COMBUSTION TURBINE OPERATIONS TECHNICAL FORUM: CTOTF aggregates its coverage of aero engines

Only a few months away from its 40th anniversary, CTOTF™ never stops evolving to meet the industry’s information needs. Perhaps that’s why it’s the most senior user group—by more than a decade—serving gas-turbine owner/operators. Jack Borsch, VP O&M at Colectric Partners, was not in the chairman’s chair very long when he began making organizational adjustments. Recall that Borsch replaced Bob Kirn at the helm last fall, when Kirn retired from TVA.

One of the first things Borsch did was to build more structure into the aeroderivative portion of the organization’s program, putting the various engines under one umbrella and assigning experts to guide the coverage for each of the four OEMs involved: Pratt & Whitney (now PW Power Systems), Rolls-Royce, GE, and Solar Turbines.
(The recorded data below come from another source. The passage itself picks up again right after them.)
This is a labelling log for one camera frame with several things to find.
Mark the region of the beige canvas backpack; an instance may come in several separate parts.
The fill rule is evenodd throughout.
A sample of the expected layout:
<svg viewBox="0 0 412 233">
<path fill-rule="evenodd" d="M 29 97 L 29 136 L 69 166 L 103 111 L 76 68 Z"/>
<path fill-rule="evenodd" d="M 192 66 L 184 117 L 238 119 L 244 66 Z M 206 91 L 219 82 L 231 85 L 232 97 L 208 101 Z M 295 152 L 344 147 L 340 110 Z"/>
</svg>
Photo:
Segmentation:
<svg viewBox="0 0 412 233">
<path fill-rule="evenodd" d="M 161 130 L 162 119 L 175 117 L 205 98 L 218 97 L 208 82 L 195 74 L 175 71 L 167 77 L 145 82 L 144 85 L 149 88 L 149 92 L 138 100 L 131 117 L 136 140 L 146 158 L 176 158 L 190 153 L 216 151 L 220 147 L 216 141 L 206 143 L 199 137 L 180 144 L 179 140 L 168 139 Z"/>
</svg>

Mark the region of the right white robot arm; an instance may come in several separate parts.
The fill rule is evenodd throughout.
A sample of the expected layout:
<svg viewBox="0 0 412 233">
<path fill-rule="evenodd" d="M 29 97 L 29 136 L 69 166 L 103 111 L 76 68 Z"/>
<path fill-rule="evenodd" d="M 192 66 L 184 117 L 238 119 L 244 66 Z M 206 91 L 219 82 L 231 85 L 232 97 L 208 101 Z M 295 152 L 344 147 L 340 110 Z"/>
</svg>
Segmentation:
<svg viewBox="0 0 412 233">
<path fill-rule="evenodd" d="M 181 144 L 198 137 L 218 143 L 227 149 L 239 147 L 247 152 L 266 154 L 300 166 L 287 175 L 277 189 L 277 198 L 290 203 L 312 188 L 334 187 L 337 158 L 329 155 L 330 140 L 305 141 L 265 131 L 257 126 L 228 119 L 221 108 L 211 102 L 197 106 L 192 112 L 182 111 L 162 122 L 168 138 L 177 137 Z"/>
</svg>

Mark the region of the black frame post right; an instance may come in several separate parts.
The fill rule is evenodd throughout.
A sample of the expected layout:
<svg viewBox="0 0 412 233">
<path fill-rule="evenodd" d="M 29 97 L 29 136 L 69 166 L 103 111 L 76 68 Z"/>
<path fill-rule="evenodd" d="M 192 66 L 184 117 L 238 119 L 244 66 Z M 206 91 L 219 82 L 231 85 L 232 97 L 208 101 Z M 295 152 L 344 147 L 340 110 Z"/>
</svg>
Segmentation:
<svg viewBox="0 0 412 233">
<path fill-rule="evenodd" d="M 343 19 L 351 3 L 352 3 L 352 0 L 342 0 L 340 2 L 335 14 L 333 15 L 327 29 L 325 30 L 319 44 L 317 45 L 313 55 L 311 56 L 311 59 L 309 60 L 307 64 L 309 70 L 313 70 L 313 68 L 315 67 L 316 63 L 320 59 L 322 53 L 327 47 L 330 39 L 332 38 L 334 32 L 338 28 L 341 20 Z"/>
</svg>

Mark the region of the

Here’s how the CTOTF Aero Roundtable team is arranged:

  • Senior chair: Jim Riddle, production manager for CAMS-SEEDCO LLC.
  • PWPS chair: Greg Dolezal, maintenance manager for Iberdrola Renewables’ Klamath Cogeneration.
  • Rolls-Royce chair: John-Erik Nelson, principal mechanical engineer, Braintree Electric Light Dept.
  • GE chair: Dennis Oehring, director of field services and O&M for ProEnergy Services.
  • Solar chair: William Chen, PE, operations engineer for the LA County Sanitation Districts’ Calabasas Gas-to-Energy Facility.

The CTOTF spring meeting focuses on Rolls-Royce engines and the PWPS FT8; the fall meeting on the PWPS FT4, GE LM2500/5000/6000, and Solar GTs. If you are responsible for one or more of the thousands of Solar machines populating the electric-power and oil-and-gas industries and looking for an independent forum that encourages information exchange among users, this may well be your best option. Consider registering for the fall meeting today. The remainder of this article offers a flavor of a typical program for Solar engines, based on information shared at last fall’s meeting.
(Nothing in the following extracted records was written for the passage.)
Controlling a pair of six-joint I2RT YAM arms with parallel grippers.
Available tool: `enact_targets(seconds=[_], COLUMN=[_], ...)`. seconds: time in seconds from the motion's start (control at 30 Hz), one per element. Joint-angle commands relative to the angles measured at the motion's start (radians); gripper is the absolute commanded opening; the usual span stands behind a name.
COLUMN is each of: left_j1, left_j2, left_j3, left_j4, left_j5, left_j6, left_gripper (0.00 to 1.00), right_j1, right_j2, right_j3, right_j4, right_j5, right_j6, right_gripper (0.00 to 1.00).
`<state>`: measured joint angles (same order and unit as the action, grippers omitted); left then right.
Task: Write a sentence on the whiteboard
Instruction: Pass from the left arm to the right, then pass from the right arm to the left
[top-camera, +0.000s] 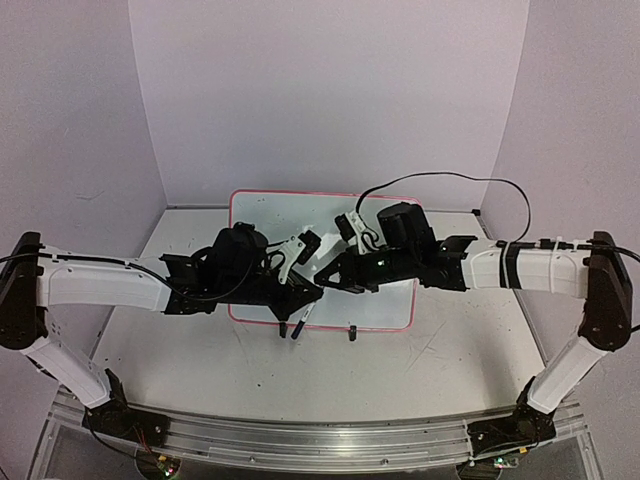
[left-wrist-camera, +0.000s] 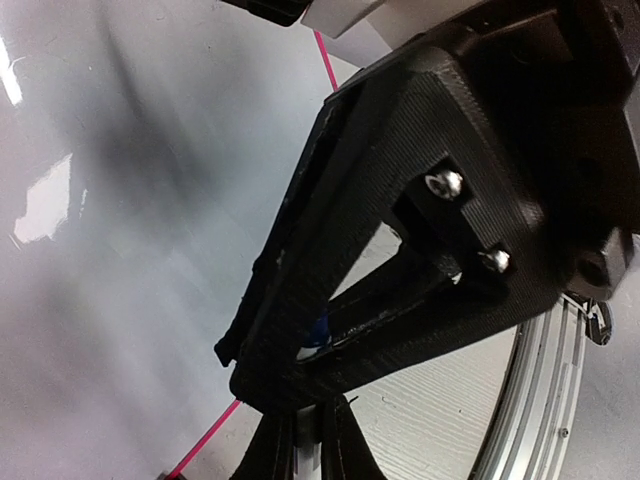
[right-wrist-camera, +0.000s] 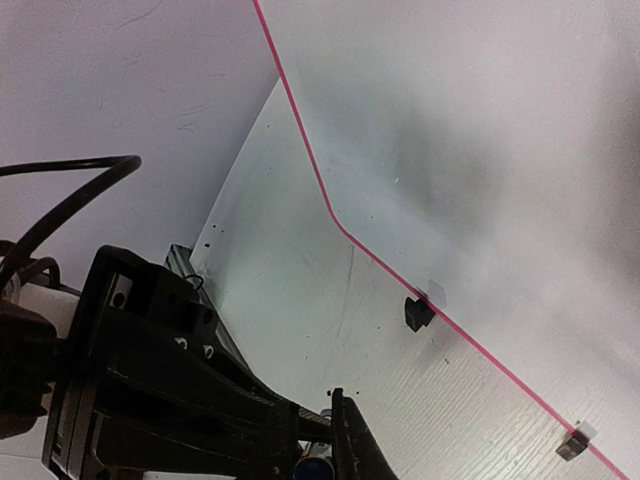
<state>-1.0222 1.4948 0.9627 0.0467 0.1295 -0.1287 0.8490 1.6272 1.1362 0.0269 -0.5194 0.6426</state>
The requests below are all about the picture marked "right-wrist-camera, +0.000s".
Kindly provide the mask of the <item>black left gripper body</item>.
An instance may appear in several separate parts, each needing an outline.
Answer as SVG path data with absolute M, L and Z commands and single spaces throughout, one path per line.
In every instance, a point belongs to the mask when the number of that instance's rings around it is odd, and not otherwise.
M 59 479 L 185 471 L 191 451 L 170 436 L 188 412 L 190 362 L 213 356 L 217 324 L 188 279 L 101 247 L 62 348 L 44 466 Z

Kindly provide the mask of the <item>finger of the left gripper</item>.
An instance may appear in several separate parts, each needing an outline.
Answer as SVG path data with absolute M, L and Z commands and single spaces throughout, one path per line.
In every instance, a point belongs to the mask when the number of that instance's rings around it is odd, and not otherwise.
M 202 354 L 121 348 L 99 394 L 99 460 L 139 471 L 290 473 L 298 407 L 225 376 Z

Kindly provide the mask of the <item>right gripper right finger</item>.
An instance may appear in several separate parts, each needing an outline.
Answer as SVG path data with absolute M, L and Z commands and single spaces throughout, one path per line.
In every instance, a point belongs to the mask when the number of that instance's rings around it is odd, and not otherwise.
M 337 479 L 398 480 L 355 401 L 332 392 L 332 459 Z

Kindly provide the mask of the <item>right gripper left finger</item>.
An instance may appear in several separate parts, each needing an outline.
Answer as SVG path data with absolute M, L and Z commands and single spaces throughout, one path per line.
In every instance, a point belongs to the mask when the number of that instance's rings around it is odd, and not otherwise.
M 331 440 L 331 420 L 301 405 L 298 407 L 298 440 Z

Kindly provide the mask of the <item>whiteboard marker pen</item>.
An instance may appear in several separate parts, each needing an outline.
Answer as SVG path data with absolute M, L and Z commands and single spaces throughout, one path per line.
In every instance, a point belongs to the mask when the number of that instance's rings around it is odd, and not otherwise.
M 293 470 L 294 480 L 334 480 L 333 440 L 308 442 Z

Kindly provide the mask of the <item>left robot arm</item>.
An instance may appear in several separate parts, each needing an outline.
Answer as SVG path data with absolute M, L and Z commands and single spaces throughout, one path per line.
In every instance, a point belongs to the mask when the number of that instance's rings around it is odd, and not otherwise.
M 217 325 L 187 279 L 101 248 L 65 337 L 2 302 L 2 436 L 46 417 L 42 461 L 60 479 L 291 478 L 326 427 L 232 358 Z
There were three prepared presentations and a discussion forum at the fall 2013 Solar Roundtable. Ken Mertz of AAF International reviewed the benefits of HEPA filtration for maintaining compressor efficiency while Marcus Bastianen, PE, Everest Sciences Corp, discussed the principles of hybrid inlet cooling for gas turbines to extract maximum power and efficiency from small- and medium-size engines. Finally, John Kyser, associate civil engineer for the East Bay Municipal Utility District, shared lessons learned in bringing East Bay’s first GT into commercial service.

Users generally think HEPA filters are new to gas turbines in power generation service, but that’s not so. AAF International, for example, installed its first HEPAs on a land-based GT (LM1600) in mid-1992. Earlier use was offshore. Mertz began by providing perspective on the quantity of particles captured by a HEPA filter that would penetrate a conventional fine-dust filter. Efficiency is what’s reported, he said, but penetration is what’s important.
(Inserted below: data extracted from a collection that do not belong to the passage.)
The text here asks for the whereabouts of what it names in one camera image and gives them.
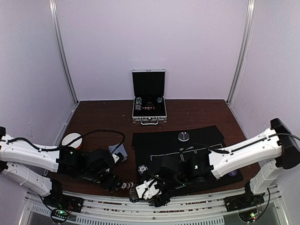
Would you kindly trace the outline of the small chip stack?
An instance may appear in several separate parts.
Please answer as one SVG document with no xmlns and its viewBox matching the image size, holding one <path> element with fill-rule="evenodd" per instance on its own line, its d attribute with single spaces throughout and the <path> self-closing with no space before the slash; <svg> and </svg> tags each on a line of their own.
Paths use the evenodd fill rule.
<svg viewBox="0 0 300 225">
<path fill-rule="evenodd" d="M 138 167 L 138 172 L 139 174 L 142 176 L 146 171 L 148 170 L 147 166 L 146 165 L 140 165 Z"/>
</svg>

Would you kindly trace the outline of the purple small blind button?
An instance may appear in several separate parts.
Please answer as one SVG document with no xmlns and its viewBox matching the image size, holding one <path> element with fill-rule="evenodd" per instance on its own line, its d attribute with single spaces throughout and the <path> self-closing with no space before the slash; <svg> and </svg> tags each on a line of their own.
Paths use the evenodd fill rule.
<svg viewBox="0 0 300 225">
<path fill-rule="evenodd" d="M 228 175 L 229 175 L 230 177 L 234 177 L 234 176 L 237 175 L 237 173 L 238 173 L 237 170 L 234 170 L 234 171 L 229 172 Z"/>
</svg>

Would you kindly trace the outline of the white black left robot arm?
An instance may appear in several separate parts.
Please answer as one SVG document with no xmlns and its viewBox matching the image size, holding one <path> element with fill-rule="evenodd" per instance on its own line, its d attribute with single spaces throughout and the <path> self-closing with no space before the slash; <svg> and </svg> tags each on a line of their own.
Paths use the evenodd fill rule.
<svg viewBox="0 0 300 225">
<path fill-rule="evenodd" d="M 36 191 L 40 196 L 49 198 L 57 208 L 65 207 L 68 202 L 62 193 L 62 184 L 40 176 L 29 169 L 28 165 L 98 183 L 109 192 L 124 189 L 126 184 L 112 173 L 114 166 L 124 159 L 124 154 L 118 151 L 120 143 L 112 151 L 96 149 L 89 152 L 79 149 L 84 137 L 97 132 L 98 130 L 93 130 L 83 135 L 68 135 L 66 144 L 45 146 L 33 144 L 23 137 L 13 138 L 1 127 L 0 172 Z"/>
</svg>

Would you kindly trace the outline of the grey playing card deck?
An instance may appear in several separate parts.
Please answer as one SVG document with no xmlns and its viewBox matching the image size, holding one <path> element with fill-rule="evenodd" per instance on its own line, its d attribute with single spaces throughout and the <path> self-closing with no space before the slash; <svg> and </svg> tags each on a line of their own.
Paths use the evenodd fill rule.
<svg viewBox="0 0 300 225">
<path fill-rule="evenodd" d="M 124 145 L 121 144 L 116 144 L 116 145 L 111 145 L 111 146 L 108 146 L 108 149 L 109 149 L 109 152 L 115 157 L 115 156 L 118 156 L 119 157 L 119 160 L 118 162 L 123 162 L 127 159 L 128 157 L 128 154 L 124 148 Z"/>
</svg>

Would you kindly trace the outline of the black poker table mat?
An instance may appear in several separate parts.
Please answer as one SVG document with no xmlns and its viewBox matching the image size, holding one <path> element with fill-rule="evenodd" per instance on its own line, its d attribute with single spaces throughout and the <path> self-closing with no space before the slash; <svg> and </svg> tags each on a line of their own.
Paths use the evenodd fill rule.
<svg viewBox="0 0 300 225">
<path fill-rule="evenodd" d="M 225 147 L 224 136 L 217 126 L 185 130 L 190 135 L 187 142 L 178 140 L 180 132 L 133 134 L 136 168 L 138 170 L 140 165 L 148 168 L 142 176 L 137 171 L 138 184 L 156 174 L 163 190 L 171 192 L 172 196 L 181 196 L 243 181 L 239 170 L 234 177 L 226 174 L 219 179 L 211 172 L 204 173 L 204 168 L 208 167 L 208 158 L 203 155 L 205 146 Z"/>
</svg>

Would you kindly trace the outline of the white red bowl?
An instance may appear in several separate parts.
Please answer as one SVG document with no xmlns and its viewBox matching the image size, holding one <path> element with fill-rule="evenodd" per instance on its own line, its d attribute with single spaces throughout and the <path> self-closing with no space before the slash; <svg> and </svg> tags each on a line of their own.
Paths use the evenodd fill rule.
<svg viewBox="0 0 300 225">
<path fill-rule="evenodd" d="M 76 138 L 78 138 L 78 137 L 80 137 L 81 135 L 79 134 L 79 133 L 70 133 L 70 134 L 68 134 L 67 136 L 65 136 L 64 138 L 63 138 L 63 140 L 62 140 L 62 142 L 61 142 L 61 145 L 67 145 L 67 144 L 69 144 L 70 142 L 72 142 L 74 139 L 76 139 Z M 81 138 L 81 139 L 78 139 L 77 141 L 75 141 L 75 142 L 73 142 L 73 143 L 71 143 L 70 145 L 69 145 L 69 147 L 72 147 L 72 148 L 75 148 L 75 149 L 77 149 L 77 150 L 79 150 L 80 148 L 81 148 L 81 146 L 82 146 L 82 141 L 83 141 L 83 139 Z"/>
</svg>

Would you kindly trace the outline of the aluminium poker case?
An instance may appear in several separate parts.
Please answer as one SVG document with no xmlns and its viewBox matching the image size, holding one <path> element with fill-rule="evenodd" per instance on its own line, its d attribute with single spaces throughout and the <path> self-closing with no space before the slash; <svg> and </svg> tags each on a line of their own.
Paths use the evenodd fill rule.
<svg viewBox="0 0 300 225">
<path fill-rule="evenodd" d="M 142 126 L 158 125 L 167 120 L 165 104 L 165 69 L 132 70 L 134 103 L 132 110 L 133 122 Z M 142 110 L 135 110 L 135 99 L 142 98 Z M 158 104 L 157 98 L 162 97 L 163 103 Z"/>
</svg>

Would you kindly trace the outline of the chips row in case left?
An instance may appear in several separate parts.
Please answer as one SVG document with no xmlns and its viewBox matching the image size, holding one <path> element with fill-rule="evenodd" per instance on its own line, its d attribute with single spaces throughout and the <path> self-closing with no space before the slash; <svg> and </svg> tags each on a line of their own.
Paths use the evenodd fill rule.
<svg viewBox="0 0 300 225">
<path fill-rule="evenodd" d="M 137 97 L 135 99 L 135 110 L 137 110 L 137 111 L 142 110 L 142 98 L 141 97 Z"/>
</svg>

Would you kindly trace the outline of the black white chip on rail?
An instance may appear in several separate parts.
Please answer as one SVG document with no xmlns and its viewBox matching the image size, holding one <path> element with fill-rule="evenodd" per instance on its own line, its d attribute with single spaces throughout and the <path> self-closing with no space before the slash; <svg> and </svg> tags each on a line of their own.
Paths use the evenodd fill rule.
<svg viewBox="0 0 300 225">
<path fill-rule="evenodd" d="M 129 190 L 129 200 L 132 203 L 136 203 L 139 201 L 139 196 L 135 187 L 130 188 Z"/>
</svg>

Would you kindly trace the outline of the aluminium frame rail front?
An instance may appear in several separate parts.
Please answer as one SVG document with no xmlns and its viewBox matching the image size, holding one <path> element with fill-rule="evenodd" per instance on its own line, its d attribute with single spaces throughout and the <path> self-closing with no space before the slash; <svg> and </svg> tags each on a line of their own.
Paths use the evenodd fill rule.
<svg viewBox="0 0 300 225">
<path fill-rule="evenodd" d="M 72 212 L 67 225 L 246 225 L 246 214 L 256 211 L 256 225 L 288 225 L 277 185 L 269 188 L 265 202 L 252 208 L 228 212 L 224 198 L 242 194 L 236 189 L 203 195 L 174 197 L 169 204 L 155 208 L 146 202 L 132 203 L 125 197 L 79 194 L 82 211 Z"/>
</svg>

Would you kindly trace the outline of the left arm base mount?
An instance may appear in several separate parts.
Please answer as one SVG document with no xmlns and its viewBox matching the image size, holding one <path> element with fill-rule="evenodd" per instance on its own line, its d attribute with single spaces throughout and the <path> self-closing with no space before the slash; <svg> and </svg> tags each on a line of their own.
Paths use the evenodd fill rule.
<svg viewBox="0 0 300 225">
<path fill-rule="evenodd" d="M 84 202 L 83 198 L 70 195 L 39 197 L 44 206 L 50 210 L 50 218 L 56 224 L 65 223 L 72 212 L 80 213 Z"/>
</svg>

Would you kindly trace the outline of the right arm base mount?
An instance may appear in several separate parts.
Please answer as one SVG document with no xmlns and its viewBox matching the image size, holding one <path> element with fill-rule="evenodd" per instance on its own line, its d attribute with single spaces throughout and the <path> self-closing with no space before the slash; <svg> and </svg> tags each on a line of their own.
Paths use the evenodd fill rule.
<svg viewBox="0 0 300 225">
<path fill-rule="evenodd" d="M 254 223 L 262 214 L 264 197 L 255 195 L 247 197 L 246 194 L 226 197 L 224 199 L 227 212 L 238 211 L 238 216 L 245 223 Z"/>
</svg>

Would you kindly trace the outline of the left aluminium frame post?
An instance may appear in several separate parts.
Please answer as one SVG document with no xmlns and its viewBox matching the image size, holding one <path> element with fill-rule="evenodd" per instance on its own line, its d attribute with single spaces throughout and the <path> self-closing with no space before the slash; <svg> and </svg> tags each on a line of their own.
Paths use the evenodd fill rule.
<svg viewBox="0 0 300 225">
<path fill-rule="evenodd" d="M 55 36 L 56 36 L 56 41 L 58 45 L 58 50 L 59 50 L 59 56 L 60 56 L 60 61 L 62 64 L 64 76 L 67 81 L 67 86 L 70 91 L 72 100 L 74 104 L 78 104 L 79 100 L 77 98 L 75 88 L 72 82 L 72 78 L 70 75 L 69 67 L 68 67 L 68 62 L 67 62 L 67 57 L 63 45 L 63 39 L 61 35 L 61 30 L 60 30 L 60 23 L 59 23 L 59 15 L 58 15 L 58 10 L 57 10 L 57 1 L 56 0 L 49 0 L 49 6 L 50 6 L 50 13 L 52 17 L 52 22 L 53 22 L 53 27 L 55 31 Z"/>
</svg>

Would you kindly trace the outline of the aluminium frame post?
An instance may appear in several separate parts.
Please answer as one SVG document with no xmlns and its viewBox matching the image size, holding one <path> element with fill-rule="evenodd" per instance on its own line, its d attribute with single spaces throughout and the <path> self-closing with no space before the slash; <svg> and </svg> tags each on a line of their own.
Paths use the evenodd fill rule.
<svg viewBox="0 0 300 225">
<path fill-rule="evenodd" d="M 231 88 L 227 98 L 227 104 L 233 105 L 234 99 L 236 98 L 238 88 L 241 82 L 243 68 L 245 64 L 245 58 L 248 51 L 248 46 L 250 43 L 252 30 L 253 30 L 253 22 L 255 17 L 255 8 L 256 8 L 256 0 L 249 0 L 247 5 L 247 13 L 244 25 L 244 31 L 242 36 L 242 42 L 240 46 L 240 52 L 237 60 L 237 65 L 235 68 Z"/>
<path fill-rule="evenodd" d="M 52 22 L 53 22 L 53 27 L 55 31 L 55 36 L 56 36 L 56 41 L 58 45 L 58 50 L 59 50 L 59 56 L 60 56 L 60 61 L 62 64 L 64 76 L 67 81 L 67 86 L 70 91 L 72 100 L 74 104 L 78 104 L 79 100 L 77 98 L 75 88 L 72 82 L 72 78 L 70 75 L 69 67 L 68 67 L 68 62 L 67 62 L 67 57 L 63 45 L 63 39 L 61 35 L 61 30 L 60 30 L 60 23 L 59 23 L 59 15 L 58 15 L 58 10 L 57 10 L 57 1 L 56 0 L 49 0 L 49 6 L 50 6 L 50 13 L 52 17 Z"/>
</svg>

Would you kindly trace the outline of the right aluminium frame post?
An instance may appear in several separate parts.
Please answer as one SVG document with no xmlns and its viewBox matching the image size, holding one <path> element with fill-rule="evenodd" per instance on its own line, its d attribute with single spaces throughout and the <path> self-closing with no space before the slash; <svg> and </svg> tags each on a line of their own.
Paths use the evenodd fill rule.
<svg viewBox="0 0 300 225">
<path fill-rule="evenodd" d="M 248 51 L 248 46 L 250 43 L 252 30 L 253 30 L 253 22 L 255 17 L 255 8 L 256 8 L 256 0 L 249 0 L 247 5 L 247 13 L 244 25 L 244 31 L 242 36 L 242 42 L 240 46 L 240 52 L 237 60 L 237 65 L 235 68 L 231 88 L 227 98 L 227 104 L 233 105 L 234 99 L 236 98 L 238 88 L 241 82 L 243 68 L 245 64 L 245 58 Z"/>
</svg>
The filter standard you’re probably most familiar with is ASHRAE 52.2. It ranks particle capture capability using a MERV (Minimum Efficiency Reporting Value) rating from 1 to 16. The most efficient filters for preventing fine particles from entering the compressor are at the upper end of that scale. Your GT filters likely are rated MERV 14 or 15. The first removes from 75% to 85% of the particles in the inlet air between 0.3 micron and 1 micron; MERV 15 captures 85% to 95%. Both MERV 14 and 15 remove more than 90% of particles 1 micron and larger.

But an important point to keep in mind is that the particles of greatest concern regarding compressor fouling are smaller than 0.5 micron. This means any filter with a MERV rating could allow all particles smaller than 0.3 micron to pass through it and still meet the ASHRAE specification. The normal distribution of particles typically found in urban ambient air indicates that there are 100 times more 0.1-micron particles than 0.5-micron particles.

HEPA filters are rated according to EN1882 (a European standard), which is based on the minimum capture rate of the most penetrating particle size. MPPS, in plain English, is the particle size that has the lowest capture efficiency for the media tested. The defining size usually is in the range of 0.05 to 0.2 micron. The standard requires that MPPS particle capture be at least 99.5% for an E12 rarting. In the particle size range of greatest interest—up to 0.5 micron—a Univ of Michigan study showed that a new E12 HEPA captured 200 times more particles than a new MERV 15

With the session focus on the Solar Mercury, Mertz offered a side-by-side comparison of two Merc 50s located about 10 miles inland from the coast and subjected to an occasional marine layer. One engine was equipped with MERV-13-rated cylindrical/conical-style inlet filters, the other E12 with pre-filter wraps. While the filter houses have pulsing capability, that feature is not used.

Test results based on 4500 operating hours were extrapolated to 8000 hours and the following conclusions were drawn:

  • The E12-equipped engine produced 3.6% more power than the GT with MERV 13 filters.
  • Heat-rate improvement favored the E12 engine by 2.32% over the unit with MERV 13 filters.

Mertz’s presentation is available at

Indirect/hybrid inlet cooling. Everest Sciences’ air-inlet solutions are particularly well suited today to gas turbines up to about the size of an LM2500, a fact reflected by the more than 10 projects the company has in service. Bastianen offered case studies on three Solar machines given the session’s focus: a Taurus 60 generating power in the Southwest, a Mercury 50 on the West Coast producing power from the combustion of landfill gas, and a Taurus 70 in pipeline compression service in the Northeast.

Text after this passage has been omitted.